Ionian Revolt - Persian Counter-offensive (497–495 BC)

Persian Counter-offensive (497–495 BC)

Herodotus's narrative after the Battle of Ephesus is ambiguous in its exact chronology; historians generally place Sardis and Ephesus in 498 BC. Herodotus next describes the spread of the revolt (thus also in 498 BC), and says that the Cypriots had one year of freedom, therefore placing the action in Cyprus to 497 BC. He next says that

"Daurises, Hymaees, and Otanes, all of them Persian generals and married to daughters of Darius, pursued those Ionians who had marched to Sardis, and drove them to their ships. After this victory they divided the cities among themselves and sacked them."
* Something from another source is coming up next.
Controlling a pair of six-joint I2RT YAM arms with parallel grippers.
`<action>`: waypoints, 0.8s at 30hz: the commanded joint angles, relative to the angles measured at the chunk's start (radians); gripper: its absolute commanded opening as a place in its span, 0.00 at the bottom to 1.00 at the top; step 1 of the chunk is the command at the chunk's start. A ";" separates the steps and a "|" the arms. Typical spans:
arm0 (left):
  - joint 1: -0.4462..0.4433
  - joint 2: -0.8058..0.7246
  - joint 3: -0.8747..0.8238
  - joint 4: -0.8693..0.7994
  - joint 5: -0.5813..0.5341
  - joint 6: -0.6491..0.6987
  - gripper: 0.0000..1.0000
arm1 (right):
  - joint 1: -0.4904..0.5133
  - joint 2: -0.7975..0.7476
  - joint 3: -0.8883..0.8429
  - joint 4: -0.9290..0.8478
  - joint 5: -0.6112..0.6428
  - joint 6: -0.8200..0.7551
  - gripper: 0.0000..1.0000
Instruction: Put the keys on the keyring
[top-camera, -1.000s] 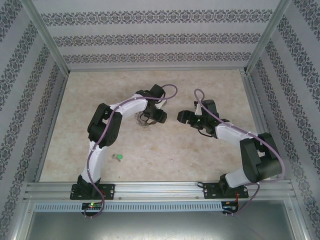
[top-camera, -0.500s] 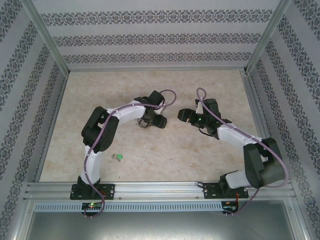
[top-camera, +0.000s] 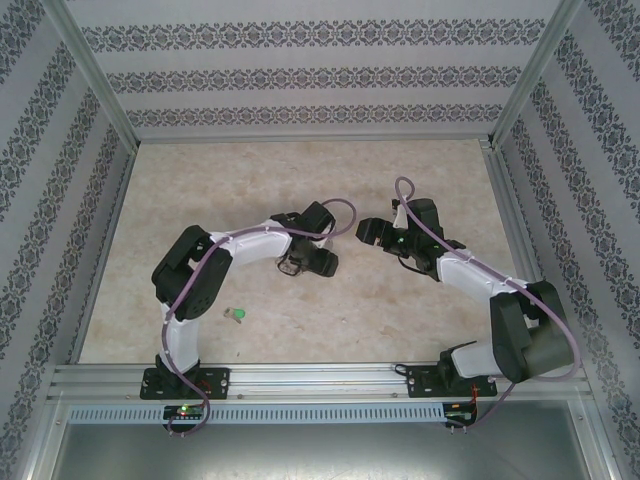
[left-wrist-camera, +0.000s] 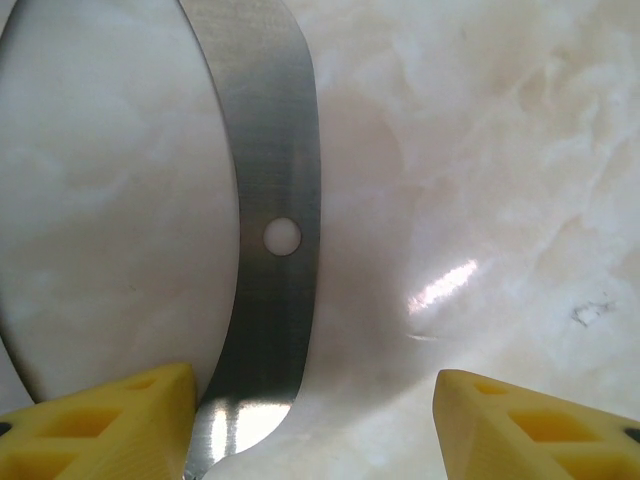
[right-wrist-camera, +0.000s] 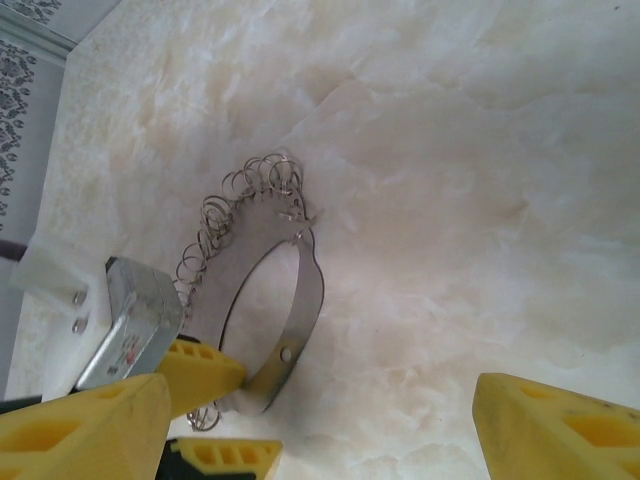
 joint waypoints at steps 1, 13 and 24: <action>-0.059 -0.022 -0.045 -0.049 0.058 -0.064 0.64 | -0.002 -0.027 -0.018 -0.006 0.006 0.006 0.79; -0.108 -0.124 0.038 -0.131 -0.049 -0.001 0.67 | -0.006 -0.025 -0.025 -0.008 0.009 0.001 0.80; -0.065 0.047 0.340 -0.214 -0.118 0.320 0.55 | -0.030 -0.028 -0.055 -0.028 0.031 -0.014 0.79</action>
This passage implies these Persian generals counter-attacked immediately after the Battle of Ephesus. However, the cities that Herodotus describes Daurises as besieging were on the Hellespont, which (by Herodotus's own reckoning) did not become involved in the revolt until after Ephesus. It is therefore easiest to reconcile the account by assuming that Daurises, Hymaees, and Otanes waited until the next campaigning season (i.e. 497 BC), before going on the counter-offensive. The Persian actions that Herodotus describes at the Hellespont and in Caria seem to be in the same year, and most commentators place them in 497 BC.